There are many ways to influence outcomes:
campaigning
joining parties
internal advocacy
pressure and community groups
informed voting
Voting matters. But voting alone, especially when driven by gut feeling or protest, cannot carry the entire democratic load.
We Put These People There
Politicians do not just “turn up.” They are selected, endorsed, preferenced and elected.
I am continually struck by how many people vote for candidates they know almost nothing about, then act shocked when those candidates behave exactly as their history suggested they would.
We can rage about senators grandstanding, independents holding legislation hostage, or minor parties chasing pet causes, but we empowered them.
A small amount of homework before an election often gives a very clear picture of what to expect.
And how many of the loudest critics are prepared to stand themselves? Very few.
The Fantasy of the Perfect Outsider
Every election cycle produces the same wish list: no career politicians, no party discipline, no unions, no compromise, instant honesty, and perfect outcomes.
It sounds satisfying. It is also unserious.
Politics is not a purity contest. It is a system for making collective decisions in a complex society. Anyone promising otherwise is selling theatre, not governance.
Some reform ideas are sensible. Others are emotional venting dressed up as principles. None of them work without citizens prepared to engage beyond slogans.

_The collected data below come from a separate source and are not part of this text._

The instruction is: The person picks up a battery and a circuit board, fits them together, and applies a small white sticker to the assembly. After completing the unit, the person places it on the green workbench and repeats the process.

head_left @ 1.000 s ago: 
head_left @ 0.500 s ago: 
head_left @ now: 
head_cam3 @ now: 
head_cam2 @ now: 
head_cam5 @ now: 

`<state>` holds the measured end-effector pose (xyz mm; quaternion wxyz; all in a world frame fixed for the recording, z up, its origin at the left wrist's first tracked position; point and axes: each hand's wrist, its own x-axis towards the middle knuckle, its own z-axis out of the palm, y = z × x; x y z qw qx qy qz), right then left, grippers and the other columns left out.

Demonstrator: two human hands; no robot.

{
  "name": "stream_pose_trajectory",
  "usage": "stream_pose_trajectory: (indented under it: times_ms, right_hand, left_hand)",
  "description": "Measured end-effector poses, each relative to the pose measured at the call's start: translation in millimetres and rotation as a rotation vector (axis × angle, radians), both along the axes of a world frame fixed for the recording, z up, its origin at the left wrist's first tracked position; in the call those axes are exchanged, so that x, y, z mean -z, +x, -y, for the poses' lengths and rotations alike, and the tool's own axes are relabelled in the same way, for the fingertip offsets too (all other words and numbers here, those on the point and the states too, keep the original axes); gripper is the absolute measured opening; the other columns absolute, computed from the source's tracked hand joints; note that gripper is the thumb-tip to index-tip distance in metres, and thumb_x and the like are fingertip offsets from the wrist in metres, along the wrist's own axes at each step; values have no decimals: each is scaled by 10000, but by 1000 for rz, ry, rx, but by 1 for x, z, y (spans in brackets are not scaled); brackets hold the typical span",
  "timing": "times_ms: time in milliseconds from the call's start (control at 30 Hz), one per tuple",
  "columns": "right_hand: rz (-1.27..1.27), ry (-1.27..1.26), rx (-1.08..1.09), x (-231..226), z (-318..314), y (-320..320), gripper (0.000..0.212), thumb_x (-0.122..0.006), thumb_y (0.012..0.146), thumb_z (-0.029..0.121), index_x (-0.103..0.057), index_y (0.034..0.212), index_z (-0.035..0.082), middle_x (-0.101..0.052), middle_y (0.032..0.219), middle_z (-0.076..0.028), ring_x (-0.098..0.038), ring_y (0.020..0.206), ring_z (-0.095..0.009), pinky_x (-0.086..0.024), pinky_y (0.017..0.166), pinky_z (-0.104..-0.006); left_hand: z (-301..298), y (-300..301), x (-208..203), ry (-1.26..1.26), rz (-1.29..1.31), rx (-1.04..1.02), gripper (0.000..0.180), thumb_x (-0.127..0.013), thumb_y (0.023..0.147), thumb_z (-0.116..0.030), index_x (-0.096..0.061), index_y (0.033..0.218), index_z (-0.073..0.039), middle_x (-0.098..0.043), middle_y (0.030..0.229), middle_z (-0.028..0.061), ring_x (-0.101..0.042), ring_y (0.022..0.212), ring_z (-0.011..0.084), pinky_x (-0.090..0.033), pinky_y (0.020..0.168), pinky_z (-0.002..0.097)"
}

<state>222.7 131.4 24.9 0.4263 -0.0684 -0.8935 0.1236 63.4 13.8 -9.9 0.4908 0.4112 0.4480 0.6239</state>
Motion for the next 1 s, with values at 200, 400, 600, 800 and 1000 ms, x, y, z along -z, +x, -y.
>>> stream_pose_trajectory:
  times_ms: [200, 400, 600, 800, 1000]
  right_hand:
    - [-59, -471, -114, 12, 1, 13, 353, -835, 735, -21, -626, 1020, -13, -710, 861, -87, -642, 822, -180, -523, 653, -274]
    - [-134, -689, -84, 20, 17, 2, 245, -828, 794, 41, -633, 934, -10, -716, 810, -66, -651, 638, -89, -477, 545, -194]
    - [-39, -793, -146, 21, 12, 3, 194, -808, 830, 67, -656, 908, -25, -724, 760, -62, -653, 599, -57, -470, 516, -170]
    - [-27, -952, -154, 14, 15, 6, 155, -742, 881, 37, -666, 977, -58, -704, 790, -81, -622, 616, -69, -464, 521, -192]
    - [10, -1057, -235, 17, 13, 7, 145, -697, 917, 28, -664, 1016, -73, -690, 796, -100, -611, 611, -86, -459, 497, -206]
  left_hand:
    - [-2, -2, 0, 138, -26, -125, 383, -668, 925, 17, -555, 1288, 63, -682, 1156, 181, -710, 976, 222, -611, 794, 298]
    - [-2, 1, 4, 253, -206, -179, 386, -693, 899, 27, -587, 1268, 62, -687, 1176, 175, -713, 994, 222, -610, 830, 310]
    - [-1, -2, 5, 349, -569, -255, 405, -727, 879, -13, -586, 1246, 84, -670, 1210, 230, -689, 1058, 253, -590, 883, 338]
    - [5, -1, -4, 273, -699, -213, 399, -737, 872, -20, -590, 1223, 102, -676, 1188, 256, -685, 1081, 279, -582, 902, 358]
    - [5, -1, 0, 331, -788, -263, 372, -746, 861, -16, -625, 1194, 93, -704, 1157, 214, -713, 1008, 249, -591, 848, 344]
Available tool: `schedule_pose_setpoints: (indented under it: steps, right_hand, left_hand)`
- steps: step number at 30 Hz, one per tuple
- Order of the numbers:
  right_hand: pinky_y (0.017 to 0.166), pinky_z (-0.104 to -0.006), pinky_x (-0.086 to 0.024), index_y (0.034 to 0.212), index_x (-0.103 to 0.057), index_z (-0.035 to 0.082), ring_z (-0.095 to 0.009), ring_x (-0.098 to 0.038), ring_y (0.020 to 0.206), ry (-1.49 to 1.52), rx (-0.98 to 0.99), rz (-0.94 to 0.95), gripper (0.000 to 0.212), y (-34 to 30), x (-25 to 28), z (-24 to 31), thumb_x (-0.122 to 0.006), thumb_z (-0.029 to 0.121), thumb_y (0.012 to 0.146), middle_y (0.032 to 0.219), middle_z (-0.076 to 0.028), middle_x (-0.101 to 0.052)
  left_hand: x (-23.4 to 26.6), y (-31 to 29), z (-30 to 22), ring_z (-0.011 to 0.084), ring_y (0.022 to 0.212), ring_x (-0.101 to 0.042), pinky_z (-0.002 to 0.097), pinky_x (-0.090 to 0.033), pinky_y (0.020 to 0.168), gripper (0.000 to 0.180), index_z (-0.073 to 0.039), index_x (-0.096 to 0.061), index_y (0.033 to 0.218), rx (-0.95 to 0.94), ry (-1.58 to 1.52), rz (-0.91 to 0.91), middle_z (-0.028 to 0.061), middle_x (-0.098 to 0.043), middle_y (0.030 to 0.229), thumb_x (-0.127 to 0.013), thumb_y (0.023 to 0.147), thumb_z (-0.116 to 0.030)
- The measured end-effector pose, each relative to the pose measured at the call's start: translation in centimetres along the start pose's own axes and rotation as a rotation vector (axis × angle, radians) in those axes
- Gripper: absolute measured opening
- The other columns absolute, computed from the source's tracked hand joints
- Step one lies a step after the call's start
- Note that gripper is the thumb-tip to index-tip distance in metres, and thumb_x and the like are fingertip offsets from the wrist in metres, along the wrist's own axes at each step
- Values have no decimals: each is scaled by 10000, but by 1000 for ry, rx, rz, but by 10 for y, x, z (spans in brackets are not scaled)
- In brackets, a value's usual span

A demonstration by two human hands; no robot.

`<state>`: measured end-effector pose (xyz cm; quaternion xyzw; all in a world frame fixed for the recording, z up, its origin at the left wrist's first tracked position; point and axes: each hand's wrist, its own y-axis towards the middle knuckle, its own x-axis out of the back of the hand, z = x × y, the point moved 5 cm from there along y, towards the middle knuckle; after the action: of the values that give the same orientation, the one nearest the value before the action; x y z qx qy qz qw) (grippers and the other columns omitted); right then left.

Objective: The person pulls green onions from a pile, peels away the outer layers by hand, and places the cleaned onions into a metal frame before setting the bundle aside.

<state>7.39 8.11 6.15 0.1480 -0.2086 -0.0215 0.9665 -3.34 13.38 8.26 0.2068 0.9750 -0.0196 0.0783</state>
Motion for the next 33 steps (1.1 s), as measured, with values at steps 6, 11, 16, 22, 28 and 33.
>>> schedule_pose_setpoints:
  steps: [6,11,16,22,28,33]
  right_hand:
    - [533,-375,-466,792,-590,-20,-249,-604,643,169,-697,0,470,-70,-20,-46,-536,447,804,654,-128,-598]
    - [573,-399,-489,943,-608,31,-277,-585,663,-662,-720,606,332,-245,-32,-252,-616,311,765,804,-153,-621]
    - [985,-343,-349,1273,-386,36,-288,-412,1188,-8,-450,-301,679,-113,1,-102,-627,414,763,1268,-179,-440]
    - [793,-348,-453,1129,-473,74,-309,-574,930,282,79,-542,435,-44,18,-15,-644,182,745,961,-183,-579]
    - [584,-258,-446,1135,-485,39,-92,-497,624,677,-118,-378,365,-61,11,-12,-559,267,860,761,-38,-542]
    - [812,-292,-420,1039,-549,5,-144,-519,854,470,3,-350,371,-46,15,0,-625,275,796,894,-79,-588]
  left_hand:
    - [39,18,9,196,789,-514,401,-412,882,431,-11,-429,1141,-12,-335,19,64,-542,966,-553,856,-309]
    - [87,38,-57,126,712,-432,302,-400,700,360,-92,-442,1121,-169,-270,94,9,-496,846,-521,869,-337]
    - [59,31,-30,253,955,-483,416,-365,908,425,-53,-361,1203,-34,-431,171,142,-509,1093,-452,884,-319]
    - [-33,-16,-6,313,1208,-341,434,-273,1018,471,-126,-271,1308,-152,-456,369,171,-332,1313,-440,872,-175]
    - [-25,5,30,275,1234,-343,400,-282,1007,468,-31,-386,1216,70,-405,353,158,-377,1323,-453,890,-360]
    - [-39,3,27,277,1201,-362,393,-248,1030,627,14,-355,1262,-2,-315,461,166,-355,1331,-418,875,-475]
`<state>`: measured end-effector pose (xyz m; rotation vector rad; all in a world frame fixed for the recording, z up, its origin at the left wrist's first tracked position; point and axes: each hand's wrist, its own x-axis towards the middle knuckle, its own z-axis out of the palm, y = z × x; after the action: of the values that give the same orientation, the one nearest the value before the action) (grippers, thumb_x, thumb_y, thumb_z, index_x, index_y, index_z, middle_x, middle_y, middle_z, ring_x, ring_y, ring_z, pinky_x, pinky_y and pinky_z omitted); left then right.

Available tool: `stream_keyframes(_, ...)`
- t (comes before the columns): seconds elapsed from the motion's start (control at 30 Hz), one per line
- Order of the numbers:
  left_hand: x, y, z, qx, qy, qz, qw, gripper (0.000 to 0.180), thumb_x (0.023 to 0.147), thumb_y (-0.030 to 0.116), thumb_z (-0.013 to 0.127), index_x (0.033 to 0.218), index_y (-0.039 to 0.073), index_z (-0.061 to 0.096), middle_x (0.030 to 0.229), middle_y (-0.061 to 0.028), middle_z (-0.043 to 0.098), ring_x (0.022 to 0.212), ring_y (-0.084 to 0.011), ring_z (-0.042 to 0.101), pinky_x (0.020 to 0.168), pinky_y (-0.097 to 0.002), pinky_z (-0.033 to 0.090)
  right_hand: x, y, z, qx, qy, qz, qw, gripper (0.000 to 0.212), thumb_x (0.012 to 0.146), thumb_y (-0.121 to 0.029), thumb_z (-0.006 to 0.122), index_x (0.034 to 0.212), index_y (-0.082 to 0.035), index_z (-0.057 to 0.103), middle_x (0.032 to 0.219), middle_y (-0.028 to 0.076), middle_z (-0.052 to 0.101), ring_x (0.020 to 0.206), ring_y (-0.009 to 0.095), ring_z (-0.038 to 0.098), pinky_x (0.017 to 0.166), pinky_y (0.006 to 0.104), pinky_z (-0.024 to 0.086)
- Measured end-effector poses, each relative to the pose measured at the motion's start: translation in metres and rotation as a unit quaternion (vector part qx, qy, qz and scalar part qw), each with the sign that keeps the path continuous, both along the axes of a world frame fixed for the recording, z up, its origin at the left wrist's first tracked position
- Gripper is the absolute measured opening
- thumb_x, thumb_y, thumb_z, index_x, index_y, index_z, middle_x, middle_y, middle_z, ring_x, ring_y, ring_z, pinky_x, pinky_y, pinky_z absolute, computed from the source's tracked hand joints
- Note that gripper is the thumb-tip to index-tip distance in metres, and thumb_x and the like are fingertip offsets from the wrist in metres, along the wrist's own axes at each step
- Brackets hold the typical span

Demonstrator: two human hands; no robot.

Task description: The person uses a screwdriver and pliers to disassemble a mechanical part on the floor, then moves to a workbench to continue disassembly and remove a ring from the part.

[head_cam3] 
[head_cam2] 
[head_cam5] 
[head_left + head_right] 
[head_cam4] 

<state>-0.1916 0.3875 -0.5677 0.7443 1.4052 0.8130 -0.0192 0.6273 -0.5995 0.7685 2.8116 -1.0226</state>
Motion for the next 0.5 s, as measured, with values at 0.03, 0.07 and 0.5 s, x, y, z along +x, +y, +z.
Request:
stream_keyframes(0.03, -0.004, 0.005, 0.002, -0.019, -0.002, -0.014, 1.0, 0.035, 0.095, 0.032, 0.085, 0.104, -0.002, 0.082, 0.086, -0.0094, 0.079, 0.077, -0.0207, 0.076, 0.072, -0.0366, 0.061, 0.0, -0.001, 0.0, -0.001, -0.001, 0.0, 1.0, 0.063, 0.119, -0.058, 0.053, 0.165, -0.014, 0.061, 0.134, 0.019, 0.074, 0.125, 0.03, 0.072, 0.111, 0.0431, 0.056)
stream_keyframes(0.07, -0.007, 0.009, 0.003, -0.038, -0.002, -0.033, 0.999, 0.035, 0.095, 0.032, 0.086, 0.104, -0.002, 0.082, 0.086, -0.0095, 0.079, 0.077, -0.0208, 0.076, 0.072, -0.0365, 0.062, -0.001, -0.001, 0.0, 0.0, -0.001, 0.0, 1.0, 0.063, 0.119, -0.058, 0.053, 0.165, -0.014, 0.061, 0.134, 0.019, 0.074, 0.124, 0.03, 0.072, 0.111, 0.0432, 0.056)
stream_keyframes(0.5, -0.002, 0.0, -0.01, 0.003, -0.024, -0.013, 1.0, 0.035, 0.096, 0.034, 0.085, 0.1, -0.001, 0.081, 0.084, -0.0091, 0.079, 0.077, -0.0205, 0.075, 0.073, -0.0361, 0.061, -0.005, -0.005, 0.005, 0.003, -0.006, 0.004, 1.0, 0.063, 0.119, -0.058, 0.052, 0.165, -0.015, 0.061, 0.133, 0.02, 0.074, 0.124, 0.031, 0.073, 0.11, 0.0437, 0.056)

Responsibility Cuts Both Ways
Yes, politicians must be competent, honest, and accountable.
But citizens also have obligations:
to inform themselves
to read beyond headlines
to understand trade-offs
to accept that compromise is unavoidable
If people disengage, refuse to do the work, and blame “them” instead, nothing improves.
We will simply continue cycling through career politicians, staffers, factional operatives and activist independents—while insisting the system is broken and refusing to touch it.
No Saviours. No Shortcuts.
I participate through membership, advocacy, discussion and writing. I could do more—and so could many others.
There is no messiah coming to fix this for us.
If we want better politics, we must invest more than cynicism and a protest vote. At the risk of cliché:
No pain. No gain.
Democracy only improves when citizens put some skin in the game.